Edith Elina Helen (Winter-Wood) Baird (22 February 1859 – 1 February 1924) was a British chess composer widely regarded in her time as the world’s most prolific creator of chess problems. She published under her married name as Mrs. W. J. Baird and was sometimes referred to in the press as the "Queen of Chess".

==Early years and family==
Edith Elina Helen Winter-Wood was born in Boulogne in France, the daughter of Thomas Winter-Wood, a writer, and Eliza Ann (Sole) Winter-Wood.

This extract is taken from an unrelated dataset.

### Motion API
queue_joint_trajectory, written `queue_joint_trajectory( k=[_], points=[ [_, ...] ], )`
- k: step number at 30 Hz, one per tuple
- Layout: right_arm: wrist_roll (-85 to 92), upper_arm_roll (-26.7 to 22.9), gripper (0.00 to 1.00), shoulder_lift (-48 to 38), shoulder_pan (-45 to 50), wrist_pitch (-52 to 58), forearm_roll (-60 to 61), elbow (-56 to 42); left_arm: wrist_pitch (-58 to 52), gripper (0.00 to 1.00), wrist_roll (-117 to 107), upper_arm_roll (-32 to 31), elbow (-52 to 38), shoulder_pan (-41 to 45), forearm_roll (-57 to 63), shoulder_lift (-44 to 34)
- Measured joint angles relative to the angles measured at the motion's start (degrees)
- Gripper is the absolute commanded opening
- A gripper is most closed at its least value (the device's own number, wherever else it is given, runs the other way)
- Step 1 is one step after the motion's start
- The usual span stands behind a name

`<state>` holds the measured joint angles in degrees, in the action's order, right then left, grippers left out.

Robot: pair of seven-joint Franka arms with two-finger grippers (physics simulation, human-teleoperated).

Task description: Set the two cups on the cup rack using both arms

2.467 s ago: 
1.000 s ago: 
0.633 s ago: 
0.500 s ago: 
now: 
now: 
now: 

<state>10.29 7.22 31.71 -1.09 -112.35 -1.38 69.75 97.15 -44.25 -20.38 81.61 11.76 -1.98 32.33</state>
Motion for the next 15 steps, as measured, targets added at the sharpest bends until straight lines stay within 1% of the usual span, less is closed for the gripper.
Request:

She learned to play chess early in life as her father, her mother, and her older brothers Edward and Carslake were all either amateur or tournament-level chess players.

In 1880 she married William James Baird, Deputy Inspector-General of Hospitals and Fleets for the Royal Navy. They settled in Brighton, where their only child, Lilian Edith, was born. Lilian also went on to become a chess composer.

==Chess composition==
In the mid 1880s, Baird started composing chess problems and within a few years had gained a reputation in the field. In 1888, she took third prize in a Sheffield chess-composition tournament, the first of over two dozen subsequent prizes. Her most celebrated success came in 1893 when she won an international chess-composition tournament against a number of the most notable chess composers of the day. She became the most prolific composer of chess problems in the world, with over 2000 problems to her credit. These were published in newspapers such as the Times of London. Some of these are still considered sound, many are considered elegant, and some are novelties such as letter problems, in which chess pieces have to form the shapes of letters.

Baird published two books of her problems: Seven Hundred Chess Problems (1902) and The Twentieth Century Retractor (1907). The first book took her 14 years to complete.

As a chess player, Baird won the Sussex Ladies Championship in 1897 and a silver medal in the tournament three times.